How A Professional Gambling Consultant Helped Up The Ante On The Card Counter

Paul Schrader's latest movie, "The Card Counter," focuses on William Tell (Oscar Isaac), a man who has done unforgivable things and has found comfort in, and gotten very good at, playing poker. The film is a character piece, an exploration of how some monsters are made — in Tell's case he became one when he was in the military at Abu Ghraib — and how one man creates a life rife with rituals and routine to cope with what he's done. 

Playing poker is a key part of Tell's routine, the act of card counting a way to bring structure to his life. The game is also the foundation for the story Schrader tells, and while the movie is about much more than poker (check out our review here), gambling plays a major role in moving forward the plot and shedding light on Tell's character. 

/Film had the chance to speak with Joe Stapleton, the poker consultant on the project, about making sure the movie's gambling scenes were as accurate as possible while serving the larger story. Here's what he had to stay about prepping Oscar Isaac to play a professional gambler, training a bunch of extras how to look like proper dealers, and the moment he saved the movie from a potential gambling snafu.

Making Sure the Right Hands Are Dealt

One of the first scenes in "The Card Counter" is Tell explaining to the audience the rules of poker. The scene takes a few minutes, and explains not only the rules of the game, but also provides an inkling as to why Tell likes it. "Once you figure out how the game is played, you see why it's potentially something that's calming to him, or something that fits in with what he's trying to do to pass the time," Stapleton told /Film.
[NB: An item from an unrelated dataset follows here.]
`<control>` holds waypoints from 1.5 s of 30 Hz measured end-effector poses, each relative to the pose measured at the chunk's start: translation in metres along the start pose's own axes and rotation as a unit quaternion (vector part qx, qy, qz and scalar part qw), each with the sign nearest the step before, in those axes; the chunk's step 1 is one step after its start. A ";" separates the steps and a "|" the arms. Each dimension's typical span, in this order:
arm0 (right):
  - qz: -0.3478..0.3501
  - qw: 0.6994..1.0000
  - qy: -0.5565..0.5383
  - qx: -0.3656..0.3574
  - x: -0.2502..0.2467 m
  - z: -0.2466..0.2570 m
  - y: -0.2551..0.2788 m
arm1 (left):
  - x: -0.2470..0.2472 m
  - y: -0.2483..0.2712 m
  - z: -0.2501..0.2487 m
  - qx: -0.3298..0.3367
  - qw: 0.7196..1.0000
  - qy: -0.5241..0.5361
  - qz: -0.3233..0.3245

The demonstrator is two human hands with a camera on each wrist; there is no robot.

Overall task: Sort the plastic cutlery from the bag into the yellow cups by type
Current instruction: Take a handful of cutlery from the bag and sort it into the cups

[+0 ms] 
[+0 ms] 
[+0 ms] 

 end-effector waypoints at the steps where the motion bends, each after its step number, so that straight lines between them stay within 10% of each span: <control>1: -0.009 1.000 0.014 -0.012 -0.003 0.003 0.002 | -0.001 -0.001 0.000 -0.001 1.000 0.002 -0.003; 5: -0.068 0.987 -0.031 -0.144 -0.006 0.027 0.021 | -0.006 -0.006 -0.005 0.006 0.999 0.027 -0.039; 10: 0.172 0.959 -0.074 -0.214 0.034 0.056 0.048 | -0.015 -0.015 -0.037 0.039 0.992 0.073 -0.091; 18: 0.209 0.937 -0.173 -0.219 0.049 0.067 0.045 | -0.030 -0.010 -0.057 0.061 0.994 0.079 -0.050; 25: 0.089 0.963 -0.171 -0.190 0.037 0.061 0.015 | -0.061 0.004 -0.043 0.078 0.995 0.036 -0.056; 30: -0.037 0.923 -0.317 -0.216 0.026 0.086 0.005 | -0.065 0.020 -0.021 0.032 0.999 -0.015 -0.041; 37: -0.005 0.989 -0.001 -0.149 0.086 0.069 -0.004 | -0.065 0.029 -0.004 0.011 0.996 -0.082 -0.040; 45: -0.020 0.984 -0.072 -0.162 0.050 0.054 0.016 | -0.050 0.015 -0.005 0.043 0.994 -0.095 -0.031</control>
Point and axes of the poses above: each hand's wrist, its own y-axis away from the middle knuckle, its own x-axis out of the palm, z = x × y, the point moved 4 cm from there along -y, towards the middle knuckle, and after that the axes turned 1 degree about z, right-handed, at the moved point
While Schrader, a poker fan himself, had already written that scene, Stapleton provided a few tweaks to make it more accurate. Isaac was also familiar with poker, and while Stapleton met with the actor, Isaac already had certain moves down. "I was worried they were going to ask me to teach him how to shuffle chips, and that's not something I really do either," Stapleton said. "He already knew how to do that when I got there, so that was like a huge relief."

Stapleton also helped make the tournaments Tell plays in feel more like the real thing, including helping to coordinate a scene with 300 extras playing at 30 tables. "They had all of these background actors playing poker dealers, and only one of the 300 background actors had ever dealt poker before professionally," Stapleton explained. "So we had to do a quick tutorial to a room of 300, of how to deal and what to do during this shot."

Making It All Look Cool

When Schrader started shooting the scene, Stapleton watched in horror as one dealer started firing cards at random all over the table, an action that even the most casual poker player would know is completely wrong. "And then I hear the worst words I could possibly hear from [director Paul Schrader]: 'Moving on,'" Stapleton recalls. "And so I come tearing out of the other room sweating and I'm like, 'Paul, I'm so sorry. I'm so sorry, but there was one person who was not dealing right and it was front and center, and I just ... can we do it again?' And he was like, 'Sure, no problem.'"

Schrader has seen "The Card Counter" twice so far, and is relieved to see that the shot with the onerous dealing didn't make it into the final cut. With the movie premiering in theaters across the U.S. today, however, he also has hopes for what people get out of it. "People who are well-versed in poker tend to watch a movie and only focus on the poker, and this movie is so much more than that," Stapleton said. "What I would say to people who are already poker players is, I hope that they understand that this movie features poker heavily, but isn't about poker. But they can see the connection as to why poker might be appealing to this particular person, because I think it's appealing for that reason to a lot of people."

As for the rest of the audience, Stapleton had the following words: "I hope that people who maybe aren't so into poker will see it as being cool."

Poker fans and newbies alike can see "The Card Counter" in theaters now.